Quantum search with advice
Ashley Montanaro

TL;DR
This paper introduces a quantum algorithm for searching an unstructured list with advice, achieving optimal query complexity and exponential speed-ups for certain distributions, improving over classical methods.
Contribution
It presents a quantum search algorithm that optimally uses advice distributions, including a variant for unknown distributions, based on Grover's search and amplitude amplification.
Findings
Achieves optimal query complexity up to a constant factor.
Exponential speed-ups for specific distributions like power laws.

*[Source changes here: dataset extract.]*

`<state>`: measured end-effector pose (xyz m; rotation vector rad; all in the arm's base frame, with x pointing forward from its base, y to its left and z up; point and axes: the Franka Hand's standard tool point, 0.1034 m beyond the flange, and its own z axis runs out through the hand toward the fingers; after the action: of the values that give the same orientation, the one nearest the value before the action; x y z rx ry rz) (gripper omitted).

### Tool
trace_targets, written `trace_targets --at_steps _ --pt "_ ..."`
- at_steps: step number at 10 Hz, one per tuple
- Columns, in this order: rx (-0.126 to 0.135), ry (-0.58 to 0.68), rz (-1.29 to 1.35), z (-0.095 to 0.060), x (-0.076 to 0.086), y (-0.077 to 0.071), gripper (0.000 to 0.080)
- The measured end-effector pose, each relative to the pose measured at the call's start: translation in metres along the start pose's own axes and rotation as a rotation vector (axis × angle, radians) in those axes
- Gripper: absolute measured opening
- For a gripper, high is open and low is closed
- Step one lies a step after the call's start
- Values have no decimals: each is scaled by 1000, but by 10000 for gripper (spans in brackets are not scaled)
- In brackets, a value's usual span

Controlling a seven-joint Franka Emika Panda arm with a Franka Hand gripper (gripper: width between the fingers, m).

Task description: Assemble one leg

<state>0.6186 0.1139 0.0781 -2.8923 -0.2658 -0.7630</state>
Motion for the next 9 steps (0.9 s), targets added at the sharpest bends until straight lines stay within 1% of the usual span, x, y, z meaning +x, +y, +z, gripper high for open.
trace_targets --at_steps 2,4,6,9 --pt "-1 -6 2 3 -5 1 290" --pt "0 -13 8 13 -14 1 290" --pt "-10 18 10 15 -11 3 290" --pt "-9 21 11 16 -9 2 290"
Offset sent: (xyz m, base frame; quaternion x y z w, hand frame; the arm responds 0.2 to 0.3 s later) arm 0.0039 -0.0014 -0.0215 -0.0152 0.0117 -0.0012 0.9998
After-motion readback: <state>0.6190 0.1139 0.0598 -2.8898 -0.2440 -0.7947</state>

Efficient algorithm for unknown advice distributions with additional querying.
Abstract
We consider the problem of search of an unstructured list for a marked element, when one is given advice as to where this element might be located, in the form of a probability distribution. The goal is to minimise the expected number of queries to the list made to find the marked element, with respect to this distribution. We present a quantum algorithm which solves this problem using an optimal number of queries, up to a constant factor. For some distributions on the input, such as certain power law distributions, the algorithm can achieve exponential speed-ups over the best possible classical algorithm. We also give an efficient quantum algorithm for a variant of this task where the distribution is not known in advance, but must be queried at an additional cost. The algorithms are based on the use of Grover's quantum search algorithm and amplitude amplification as subroutines.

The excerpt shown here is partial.